→ Exercise instructions
The stretch wanted below opens at the line containing "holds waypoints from" and closes at the line containing "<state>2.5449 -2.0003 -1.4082". Please return it exactly, with no other lines.
Top of Supplied material
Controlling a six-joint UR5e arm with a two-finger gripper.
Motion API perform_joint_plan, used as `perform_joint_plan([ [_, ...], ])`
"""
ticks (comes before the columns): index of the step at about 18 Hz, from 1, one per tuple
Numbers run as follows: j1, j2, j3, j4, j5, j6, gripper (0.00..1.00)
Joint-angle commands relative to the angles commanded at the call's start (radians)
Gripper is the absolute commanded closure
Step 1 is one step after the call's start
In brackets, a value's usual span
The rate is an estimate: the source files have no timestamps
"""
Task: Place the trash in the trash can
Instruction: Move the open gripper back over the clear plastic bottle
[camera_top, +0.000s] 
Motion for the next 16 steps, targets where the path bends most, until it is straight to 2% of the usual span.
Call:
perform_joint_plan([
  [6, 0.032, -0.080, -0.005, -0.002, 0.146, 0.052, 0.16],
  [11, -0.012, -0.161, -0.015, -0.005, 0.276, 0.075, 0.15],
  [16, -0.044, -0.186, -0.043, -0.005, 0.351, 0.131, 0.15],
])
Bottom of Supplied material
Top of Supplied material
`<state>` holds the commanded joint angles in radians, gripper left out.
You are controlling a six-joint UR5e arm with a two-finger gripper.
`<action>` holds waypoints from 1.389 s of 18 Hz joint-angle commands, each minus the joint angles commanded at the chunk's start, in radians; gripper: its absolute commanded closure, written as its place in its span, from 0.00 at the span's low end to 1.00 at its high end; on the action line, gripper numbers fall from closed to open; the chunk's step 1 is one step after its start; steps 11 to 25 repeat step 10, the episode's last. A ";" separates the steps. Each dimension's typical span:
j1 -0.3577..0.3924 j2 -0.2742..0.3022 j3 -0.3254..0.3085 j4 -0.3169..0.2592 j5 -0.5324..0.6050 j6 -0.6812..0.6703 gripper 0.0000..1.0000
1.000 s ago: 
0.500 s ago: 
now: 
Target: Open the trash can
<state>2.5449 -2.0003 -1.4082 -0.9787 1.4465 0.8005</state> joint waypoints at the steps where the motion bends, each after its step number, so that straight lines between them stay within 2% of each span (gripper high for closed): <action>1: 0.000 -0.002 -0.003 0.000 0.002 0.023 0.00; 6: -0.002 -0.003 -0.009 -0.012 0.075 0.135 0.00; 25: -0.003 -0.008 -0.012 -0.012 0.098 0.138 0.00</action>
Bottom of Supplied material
→ Answer to this task
`<action>` holds waypoints from 1.389 s of 18 Hz joint-angle commands, each minus the joint angles commanded at the chunk's start, in radians; gripper: its absolute commanded closure, written as its place in its span, from 0.00 at the span's low end to 1.00 at its high end; on the action line, gripper numbers fall from closed to open; the chunk's step 1 is one step after its start; steps 11 to 25 repeat step 10, the episode's last. A ";" separates the steps. Each dimension's typical span:
j1 -0.3577..0.3924 j2 -0.2742..0.3022 j3 -0.3254..0.3085 j4 -0.3169..0.2592 j5 -0.5324..0.6050 j6 -0.6812..0.6703 gripper 0.0000..1.0000
1.000 s ago: 
0.500 s ago: 
now: 
Target: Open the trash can
<state>2.5449 -2.0003 -1.4082 -0.9787 1.4465 0.8005</state> joint waypoints at the steps where the motion bends, each after its step number, so that straight lines between them stay within 2% of each span (gripper high for closed): <action>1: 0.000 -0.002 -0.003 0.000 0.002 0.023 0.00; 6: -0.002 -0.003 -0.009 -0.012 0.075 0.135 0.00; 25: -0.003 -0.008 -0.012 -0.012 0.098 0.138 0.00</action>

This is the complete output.